DATA FOR PROCESSING
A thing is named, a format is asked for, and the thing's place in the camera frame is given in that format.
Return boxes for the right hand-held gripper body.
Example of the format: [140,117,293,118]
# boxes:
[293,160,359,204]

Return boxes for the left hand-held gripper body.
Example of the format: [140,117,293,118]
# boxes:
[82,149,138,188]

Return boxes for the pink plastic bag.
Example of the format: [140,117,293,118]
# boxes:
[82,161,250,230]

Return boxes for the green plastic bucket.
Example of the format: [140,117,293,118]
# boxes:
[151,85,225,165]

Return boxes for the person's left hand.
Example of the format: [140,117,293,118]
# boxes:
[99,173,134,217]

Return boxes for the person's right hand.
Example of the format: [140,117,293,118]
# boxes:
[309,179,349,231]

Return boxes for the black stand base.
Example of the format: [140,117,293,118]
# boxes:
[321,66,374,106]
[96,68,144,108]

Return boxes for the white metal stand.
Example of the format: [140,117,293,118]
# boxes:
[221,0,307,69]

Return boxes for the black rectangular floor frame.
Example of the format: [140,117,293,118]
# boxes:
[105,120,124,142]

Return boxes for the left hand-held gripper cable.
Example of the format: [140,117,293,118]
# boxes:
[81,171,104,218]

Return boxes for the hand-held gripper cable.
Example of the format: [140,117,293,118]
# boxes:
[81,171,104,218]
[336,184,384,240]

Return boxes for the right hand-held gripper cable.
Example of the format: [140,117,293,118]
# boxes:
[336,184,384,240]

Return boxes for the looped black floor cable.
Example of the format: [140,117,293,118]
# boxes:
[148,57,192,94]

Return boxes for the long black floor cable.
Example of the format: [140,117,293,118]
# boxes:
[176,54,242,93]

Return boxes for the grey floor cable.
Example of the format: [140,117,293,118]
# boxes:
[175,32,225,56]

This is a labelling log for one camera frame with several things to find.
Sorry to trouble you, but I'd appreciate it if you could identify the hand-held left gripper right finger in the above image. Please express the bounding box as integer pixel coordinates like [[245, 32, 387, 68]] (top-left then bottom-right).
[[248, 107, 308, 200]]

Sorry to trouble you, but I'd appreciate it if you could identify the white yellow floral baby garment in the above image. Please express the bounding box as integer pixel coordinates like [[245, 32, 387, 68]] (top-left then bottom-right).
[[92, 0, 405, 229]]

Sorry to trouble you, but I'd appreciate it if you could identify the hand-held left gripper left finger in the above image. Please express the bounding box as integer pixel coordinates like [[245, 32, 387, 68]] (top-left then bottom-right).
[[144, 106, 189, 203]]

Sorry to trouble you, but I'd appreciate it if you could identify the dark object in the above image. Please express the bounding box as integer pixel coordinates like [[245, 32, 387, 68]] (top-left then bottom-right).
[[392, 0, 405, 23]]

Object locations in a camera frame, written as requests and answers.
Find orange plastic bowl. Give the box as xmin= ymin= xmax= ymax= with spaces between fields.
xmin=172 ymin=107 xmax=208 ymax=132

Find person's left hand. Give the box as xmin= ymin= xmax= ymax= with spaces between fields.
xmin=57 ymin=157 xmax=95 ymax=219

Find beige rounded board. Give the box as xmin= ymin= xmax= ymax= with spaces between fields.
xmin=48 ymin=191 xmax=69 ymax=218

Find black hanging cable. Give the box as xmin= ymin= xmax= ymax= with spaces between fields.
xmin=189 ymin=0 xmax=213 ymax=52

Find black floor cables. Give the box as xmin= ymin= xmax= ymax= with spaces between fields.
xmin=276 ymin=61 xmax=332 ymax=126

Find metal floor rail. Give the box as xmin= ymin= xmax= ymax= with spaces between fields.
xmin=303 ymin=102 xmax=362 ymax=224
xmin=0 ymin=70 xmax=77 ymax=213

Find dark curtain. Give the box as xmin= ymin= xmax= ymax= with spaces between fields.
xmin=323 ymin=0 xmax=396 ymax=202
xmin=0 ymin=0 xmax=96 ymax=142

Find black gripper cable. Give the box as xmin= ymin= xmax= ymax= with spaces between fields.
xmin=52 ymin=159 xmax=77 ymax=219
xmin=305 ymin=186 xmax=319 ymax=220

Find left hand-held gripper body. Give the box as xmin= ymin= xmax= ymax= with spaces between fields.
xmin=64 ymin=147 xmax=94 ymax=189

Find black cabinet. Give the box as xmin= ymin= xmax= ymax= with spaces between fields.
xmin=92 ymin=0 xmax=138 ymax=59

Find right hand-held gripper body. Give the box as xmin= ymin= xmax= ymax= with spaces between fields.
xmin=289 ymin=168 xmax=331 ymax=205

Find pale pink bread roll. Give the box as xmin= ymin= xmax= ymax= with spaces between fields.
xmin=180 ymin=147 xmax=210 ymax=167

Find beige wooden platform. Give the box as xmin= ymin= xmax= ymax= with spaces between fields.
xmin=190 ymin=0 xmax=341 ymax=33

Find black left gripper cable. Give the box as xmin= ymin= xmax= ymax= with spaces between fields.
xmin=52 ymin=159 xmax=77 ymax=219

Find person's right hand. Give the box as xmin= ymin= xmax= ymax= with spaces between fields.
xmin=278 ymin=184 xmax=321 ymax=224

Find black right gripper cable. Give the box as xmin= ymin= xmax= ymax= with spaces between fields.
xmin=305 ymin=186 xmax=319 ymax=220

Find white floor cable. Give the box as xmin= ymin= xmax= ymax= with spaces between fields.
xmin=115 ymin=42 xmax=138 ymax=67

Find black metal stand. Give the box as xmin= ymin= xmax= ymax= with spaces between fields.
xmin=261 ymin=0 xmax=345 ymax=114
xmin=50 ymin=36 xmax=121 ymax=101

EXERCISE
Nothing but the exact lines of the data above, from the line containing "Find person's right" through the last, should appear in the answer.

SOLUTION FOR THIS PROBLEM
Find person's right hand. Give the box as xmin= ymin= xmax= ymax= with spaces between fields.
xmin=278 ymin=184 xmax=321 ymax=224

Find black right gripper cable. Give the box as xmin= ymin= xmax= ymax= with spaces between fields.
xmin=305 ymin=186 xmax=319 ymax=220

Find white floor cable. Give the box as xmin= ymin= xmax= ymax= with spaces between fields.
xmin=115 ymin=42 xmax=138 ymax=67

Find black metal stand. Give the box as xmin= ymin= xmax= ymax= with spaces between fields.
xmin=261 ymin=0 xmax=345 ymax=114
xmin=50 ymin=36 xmax=121 ymax=101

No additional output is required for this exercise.